> _HOW TO COMPLETE THIS TASK_
Beginning at the top of the material, repeat each line exactly, and stop once the line with "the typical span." has been written.

-- EXERCISE DATA follows --

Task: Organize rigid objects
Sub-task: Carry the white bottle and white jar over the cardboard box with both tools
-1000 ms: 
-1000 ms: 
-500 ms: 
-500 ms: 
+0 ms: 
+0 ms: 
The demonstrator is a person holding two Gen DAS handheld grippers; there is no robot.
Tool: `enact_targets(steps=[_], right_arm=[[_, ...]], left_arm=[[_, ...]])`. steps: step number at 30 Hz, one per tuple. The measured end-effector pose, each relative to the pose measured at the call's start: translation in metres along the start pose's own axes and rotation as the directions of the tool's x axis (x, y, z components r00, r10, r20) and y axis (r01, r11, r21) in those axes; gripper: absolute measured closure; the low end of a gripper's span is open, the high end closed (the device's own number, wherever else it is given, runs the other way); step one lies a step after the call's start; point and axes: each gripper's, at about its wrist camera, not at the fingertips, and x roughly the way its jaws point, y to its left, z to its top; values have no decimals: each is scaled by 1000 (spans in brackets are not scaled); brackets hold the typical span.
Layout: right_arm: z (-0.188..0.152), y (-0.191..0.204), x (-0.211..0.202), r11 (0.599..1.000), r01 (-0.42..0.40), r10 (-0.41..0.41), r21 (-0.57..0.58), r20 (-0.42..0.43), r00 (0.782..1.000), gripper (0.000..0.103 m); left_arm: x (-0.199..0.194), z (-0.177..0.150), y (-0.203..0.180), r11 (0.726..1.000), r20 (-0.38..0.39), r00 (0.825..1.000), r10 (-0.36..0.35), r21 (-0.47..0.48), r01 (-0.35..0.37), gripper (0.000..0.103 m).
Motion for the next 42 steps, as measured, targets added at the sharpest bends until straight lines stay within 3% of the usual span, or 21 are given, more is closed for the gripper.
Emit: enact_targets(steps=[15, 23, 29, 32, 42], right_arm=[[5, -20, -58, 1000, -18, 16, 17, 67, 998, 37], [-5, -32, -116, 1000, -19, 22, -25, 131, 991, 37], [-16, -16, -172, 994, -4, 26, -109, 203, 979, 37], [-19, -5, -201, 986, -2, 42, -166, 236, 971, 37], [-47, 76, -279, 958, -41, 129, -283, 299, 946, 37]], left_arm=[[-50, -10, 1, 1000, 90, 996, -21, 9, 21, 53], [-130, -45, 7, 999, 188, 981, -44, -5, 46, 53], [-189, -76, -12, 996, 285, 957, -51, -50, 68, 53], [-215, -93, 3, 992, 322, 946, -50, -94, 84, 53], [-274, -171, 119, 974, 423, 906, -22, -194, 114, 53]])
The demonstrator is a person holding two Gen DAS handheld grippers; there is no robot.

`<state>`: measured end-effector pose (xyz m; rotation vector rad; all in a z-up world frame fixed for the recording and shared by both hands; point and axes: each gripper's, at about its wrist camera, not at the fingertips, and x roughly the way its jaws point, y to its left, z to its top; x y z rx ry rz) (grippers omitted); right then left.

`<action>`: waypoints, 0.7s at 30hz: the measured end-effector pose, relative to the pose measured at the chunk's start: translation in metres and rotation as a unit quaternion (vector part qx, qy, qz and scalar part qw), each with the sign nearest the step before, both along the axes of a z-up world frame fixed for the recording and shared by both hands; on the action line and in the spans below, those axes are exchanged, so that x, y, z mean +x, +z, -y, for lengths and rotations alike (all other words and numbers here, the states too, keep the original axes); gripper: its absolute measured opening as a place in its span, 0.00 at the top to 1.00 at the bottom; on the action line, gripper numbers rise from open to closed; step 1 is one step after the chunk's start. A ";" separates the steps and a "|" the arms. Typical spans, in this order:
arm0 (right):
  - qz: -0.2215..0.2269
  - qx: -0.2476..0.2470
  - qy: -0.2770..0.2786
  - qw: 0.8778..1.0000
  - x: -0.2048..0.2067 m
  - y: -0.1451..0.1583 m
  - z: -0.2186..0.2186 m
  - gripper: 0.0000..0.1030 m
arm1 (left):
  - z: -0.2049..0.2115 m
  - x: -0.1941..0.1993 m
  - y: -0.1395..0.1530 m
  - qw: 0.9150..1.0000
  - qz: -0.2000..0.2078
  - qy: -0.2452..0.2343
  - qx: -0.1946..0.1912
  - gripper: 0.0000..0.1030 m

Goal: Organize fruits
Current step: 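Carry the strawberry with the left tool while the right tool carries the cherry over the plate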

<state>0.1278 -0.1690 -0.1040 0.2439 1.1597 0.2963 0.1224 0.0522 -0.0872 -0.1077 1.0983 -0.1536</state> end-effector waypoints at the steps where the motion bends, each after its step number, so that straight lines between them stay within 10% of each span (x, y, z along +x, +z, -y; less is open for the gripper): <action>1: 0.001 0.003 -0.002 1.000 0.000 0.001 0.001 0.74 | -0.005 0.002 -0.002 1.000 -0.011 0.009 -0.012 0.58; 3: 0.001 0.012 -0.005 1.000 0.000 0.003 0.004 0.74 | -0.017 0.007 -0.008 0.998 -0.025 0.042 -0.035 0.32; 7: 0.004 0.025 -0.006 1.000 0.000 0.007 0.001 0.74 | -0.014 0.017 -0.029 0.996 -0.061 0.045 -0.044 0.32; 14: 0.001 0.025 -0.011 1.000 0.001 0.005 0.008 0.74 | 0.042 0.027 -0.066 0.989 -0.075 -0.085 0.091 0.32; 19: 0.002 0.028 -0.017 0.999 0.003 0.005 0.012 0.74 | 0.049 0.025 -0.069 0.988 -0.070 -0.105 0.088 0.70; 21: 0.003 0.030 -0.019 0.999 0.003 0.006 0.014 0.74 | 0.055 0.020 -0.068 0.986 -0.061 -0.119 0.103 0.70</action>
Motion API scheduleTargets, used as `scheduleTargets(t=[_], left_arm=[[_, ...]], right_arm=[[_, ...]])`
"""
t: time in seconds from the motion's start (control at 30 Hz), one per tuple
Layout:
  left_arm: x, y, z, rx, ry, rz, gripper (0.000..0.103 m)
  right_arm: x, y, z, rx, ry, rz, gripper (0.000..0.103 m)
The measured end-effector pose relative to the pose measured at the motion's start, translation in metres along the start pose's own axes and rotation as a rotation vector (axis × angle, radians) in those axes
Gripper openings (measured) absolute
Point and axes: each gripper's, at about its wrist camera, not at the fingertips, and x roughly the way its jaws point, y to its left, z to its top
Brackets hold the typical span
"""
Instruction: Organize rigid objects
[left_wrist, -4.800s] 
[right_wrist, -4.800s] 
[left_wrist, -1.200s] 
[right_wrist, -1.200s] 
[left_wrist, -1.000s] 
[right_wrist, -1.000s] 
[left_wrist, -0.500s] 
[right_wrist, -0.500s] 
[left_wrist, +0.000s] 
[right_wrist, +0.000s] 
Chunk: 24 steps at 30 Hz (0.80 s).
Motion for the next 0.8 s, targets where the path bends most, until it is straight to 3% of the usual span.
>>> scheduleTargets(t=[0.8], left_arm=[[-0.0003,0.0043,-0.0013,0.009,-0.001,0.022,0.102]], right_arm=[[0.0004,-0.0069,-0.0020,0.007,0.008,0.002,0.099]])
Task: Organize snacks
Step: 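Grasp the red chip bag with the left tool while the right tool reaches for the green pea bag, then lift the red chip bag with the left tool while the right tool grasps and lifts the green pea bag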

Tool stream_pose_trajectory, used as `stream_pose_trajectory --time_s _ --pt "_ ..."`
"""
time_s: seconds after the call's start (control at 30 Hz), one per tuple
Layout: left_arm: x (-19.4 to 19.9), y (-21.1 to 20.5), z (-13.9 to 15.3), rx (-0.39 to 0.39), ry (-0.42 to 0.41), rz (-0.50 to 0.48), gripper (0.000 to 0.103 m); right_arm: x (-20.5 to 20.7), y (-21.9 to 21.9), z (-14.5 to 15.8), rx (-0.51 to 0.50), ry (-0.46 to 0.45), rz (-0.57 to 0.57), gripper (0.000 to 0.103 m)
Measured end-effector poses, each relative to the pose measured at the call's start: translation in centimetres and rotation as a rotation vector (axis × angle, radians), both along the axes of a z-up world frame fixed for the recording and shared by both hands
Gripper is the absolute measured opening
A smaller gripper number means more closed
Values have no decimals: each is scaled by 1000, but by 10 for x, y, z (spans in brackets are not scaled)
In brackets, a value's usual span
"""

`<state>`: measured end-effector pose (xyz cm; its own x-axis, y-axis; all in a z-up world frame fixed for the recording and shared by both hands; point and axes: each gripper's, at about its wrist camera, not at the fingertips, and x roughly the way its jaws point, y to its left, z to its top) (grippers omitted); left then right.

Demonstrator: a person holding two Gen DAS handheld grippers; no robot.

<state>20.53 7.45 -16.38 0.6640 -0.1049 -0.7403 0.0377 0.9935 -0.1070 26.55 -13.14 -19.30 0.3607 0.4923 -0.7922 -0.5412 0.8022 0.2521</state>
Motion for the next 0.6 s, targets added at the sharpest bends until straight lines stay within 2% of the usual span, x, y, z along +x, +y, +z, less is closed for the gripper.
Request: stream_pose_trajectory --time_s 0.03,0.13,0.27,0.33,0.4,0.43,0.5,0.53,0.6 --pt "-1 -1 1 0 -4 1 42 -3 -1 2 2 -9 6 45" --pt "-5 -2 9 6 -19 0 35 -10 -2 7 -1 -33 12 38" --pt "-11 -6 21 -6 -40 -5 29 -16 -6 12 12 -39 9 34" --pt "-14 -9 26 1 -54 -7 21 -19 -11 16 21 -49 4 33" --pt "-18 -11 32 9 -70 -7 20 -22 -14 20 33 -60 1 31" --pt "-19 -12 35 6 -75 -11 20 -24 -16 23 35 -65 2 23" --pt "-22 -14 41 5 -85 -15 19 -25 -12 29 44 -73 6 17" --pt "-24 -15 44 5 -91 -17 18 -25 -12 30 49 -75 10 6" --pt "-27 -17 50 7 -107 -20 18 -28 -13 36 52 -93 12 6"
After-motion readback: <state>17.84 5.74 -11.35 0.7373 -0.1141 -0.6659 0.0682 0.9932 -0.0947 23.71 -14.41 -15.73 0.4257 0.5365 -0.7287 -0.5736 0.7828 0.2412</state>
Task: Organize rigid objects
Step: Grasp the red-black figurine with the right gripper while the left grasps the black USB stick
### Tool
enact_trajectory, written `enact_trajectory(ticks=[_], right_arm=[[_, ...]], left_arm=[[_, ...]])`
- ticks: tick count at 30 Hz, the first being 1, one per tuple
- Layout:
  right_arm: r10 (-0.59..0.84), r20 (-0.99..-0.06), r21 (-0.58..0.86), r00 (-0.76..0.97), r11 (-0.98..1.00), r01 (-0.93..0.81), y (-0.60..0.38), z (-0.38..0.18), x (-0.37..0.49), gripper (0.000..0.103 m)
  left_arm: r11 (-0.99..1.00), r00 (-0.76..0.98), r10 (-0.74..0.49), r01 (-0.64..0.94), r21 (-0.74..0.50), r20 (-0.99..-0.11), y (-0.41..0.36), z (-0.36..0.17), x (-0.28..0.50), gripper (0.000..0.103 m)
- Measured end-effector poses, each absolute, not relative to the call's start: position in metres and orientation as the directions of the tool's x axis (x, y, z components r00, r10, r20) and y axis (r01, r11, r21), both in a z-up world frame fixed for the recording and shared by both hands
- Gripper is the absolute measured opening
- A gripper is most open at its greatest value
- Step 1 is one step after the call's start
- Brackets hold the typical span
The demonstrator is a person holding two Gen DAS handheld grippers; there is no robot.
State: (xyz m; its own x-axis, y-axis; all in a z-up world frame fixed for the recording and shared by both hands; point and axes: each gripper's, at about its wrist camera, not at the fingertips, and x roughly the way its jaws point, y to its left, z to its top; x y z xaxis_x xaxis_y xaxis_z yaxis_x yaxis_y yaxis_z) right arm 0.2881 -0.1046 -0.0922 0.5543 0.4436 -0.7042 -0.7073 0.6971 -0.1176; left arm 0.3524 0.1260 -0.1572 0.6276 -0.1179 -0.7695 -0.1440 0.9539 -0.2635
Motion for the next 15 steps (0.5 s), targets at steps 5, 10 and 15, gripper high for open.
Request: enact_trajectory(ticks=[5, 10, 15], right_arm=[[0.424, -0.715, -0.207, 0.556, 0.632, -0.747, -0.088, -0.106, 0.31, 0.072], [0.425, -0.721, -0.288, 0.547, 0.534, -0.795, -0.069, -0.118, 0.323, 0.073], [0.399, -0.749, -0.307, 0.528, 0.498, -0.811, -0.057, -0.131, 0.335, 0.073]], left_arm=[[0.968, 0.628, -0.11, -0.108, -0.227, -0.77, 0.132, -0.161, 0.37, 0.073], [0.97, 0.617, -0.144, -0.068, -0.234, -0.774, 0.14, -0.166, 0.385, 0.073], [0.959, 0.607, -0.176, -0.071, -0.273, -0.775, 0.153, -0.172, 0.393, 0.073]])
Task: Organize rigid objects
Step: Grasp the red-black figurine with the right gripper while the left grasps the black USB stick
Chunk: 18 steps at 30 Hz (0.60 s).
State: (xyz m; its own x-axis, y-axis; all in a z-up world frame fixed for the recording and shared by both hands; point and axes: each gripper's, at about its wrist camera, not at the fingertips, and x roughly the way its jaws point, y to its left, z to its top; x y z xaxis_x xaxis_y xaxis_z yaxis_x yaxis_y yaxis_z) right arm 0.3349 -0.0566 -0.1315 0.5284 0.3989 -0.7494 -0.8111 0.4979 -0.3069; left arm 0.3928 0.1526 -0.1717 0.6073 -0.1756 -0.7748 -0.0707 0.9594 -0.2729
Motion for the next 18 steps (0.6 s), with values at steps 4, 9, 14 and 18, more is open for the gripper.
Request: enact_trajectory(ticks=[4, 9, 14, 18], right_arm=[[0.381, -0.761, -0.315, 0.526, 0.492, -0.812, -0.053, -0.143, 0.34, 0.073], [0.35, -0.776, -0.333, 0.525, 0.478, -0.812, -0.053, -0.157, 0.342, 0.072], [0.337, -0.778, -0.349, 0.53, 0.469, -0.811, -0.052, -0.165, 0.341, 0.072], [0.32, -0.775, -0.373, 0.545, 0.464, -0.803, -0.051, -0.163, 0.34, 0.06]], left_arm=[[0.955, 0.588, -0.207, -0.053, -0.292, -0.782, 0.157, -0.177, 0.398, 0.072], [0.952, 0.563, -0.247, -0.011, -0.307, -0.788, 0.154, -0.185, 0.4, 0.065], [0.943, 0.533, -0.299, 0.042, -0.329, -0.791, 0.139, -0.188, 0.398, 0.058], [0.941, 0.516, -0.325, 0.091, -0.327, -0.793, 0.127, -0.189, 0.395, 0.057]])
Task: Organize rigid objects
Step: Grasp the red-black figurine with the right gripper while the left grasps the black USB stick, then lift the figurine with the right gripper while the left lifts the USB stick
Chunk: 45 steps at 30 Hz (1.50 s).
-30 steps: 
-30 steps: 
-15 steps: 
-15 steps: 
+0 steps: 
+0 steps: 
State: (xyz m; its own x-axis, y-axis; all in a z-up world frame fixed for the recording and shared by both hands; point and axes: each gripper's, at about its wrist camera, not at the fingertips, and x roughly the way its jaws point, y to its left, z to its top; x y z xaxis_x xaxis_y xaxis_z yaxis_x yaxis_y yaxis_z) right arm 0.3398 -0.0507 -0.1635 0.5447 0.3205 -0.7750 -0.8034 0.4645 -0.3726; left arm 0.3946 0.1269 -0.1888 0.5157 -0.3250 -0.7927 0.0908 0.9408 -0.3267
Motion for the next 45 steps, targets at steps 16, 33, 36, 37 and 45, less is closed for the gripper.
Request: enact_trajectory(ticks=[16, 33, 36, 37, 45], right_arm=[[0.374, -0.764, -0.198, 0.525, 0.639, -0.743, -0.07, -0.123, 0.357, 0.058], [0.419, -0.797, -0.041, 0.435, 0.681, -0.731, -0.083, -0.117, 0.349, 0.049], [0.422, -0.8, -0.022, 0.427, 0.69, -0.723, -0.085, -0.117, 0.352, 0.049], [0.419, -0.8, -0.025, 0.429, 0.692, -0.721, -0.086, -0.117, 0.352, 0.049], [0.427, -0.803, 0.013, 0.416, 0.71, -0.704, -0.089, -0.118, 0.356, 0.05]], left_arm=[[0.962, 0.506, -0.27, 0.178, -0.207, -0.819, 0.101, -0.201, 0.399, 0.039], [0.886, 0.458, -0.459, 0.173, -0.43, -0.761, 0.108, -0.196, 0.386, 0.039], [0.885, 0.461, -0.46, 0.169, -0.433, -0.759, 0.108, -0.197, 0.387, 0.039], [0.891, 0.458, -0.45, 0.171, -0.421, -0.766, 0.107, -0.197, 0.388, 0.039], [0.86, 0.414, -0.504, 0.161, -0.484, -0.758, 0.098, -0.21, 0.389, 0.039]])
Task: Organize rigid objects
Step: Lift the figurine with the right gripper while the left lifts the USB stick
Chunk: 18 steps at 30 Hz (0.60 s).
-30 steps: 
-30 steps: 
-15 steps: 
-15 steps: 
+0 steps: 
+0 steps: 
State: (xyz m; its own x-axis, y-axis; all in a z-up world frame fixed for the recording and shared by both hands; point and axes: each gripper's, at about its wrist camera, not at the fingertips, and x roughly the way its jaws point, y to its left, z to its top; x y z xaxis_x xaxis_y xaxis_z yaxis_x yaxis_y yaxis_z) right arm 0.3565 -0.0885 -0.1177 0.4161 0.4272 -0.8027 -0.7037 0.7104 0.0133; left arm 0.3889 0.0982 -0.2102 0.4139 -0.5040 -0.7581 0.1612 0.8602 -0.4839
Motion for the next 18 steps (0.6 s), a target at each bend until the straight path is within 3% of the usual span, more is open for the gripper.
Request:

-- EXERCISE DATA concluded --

> _SOLUTION_
Task: Organize rigid objects
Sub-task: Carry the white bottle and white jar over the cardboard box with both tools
-1000 ms: 
-1000 ms: 
-500 ms: 
-500 ms: 
+0 ms: 
+0 ms: 
The demonstrator is a person holding two Gen DAS handheld grippers; there is no robot.
Tool: `enact_targets(steps=[_], right_arm=[[_, ...]], left_arm=[[_, ...]])`. steps: step number at 30 Hz, one per tuple. The measured end-effector pose, each relative to the pose measured at the call's start: translation in metres along the start pose's own axes and rotation as the directions of the tool's x axis (x, y, z components r00, r10, r20) and y axis (r01, r11, r21) in those axes; gripper: absolute measured closure; the low end of a gripper's span is open, the high end closed (the device's own number, wherever else it is given, runs the other way); step one lies a step after the call's start; point and axes: each gripper's, at about its wrist camera, not at the fingertips, and x roughly the way its jaws point, y to its left, z to its top; values have no decimals: each is scaled by 1000 (spans in brackets are not scaled); brackets hold the typical span.

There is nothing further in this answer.